Exercise prompt: Give the count of lines in the records below that contain "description", and say nothing more.

Records from a collection
/---

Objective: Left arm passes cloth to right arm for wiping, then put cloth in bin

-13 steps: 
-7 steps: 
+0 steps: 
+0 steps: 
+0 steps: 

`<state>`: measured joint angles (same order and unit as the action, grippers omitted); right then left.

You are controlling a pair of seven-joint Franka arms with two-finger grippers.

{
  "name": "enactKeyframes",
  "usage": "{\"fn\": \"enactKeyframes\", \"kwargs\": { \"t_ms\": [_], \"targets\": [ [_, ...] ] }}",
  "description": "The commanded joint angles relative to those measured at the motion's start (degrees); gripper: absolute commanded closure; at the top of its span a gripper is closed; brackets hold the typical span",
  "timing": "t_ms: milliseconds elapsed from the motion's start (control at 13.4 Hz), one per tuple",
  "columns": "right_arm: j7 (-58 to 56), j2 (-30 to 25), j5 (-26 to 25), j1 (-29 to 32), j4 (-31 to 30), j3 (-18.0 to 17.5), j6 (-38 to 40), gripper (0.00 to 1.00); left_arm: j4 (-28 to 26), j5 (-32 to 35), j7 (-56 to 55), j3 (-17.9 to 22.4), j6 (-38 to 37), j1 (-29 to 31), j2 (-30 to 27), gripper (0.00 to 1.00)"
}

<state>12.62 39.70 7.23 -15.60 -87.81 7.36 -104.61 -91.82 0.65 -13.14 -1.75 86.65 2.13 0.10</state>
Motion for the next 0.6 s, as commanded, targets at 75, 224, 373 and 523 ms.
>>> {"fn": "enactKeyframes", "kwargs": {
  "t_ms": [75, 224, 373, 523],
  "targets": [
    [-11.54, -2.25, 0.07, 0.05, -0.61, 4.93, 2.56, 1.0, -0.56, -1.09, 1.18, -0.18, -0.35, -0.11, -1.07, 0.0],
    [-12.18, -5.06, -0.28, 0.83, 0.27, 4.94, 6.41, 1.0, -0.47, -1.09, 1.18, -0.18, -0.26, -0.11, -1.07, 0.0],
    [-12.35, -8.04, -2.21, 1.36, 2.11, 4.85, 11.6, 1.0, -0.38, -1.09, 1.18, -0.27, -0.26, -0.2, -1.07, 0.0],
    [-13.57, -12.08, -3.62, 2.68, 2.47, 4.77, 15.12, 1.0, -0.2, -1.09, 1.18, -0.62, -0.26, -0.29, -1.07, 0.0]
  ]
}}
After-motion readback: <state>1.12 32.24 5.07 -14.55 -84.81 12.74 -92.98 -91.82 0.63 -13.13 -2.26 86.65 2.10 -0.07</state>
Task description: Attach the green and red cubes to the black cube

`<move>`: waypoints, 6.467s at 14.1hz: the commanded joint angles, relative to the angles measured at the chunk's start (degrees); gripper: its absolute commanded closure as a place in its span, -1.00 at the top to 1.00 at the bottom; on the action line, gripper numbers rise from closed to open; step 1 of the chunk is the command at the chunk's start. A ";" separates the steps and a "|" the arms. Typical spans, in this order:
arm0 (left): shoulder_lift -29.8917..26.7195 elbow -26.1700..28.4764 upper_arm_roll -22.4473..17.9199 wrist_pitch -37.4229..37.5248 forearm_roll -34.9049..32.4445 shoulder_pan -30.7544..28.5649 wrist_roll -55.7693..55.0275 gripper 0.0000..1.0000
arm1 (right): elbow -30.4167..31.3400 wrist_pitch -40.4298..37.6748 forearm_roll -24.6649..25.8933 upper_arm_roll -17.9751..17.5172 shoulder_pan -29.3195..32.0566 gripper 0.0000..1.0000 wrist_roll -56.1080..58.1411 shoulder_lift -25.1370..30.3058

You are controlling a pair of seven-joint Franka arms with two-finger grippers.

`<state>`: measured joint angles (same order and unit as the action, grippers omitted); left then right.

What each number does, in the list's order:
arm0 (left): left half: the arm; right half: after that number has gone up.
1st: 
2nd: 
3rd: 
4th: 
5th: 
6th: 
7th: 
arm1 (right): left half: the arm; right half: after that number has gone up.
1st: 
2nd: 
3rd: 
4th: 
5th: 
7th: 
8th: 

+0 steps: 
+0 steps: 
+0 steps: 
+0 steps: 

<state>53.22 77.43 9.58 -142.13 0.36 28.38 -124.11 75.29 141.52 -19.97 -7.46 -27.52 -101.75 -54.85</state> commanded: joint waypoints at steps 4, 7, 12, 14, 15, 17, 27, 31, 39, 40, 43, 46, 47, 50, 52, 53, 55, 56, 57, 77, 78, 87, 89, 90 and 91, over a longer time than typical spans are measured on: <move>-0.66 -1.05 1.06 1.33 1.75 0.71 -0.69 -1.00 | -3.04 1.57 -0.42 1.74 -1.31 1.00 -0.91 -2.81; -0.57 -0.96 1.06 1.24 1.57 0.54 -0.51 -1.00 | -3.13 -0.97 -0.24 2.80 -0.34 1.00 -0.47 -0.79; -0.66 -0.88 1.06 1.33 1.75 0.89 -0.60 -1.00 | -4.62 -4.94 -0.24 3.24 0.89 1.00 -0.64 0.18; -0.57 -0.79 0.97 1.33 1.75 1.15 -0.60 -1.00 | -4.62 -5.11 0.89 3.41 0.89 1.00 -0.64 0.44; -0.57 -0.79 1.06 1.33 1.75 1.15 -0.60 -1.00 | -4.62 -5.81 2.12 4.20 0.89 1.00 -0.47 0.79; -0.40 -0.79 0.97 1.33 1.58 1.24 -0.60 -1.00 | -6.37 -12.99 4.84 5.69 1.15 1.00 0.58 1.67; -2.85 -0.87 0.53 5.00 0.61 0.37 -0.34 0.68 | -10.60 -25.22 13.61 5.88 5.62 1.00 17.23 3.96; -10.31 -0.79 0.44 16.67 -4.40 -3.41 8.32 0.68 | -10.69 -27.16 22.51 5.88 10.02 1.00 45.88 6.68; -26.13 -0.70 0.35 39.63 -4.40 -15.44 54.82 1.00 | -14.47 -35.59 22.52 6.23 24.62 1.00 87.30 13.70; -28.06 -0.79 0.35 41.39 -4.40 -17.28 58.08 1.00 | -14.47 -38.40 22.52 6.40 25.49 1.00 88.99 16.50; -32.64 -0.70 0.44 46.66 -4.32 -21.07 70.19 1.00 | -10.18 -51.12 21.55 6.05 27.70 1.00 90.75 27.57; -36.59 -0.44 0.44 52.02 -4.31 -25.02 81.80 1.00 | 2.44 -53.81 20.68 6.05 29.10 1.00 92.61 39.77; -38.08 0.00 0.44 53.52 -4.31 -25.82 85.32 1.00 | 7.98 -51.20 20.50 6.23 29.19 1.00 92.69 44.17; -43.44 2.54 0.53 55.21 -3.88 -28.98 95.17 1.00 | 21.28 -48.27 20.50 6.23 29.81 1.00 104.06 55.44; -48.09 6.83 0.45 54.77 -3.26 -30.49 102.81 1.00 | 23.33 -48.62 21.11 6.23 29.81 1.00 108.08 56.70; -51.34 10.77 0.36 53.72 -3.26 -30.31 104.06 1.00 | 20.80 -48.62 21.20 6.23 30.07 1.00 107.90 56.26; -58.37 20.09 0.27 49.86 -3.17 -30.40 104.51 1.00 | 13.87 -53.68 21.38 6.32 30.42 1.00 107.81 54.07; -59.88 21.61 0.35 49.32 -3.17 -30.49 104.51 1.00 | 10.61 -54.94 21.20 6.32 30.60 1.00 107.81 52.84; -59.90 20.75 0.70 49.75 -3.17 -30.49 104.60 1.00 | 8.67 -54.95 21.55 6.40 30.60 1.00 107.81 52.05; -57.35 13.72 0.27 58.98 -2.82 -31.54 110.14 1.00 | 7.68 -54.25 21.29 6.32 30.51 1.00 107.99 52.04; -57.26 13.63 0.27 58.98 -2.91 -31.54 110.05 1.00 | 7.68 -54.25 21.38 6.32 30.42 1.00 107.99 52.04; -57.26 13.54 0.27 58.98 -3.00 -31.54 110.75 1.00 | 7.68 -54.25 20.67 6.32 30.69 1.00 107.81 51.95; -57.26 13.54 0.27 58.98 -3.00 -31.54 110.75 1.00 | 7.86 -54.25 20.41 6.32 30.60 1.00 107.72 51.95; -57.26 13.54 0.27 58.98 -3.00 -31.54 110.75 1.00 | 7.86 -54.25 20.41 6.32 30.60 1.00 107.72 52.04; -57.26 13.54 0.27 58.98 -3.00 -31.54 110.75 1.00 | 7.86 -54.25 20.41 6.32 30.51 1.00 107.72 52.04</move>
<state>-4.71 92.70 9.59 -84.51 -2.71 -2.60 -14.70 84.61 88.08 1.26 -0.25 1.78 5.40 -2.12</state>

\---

The completed task: 2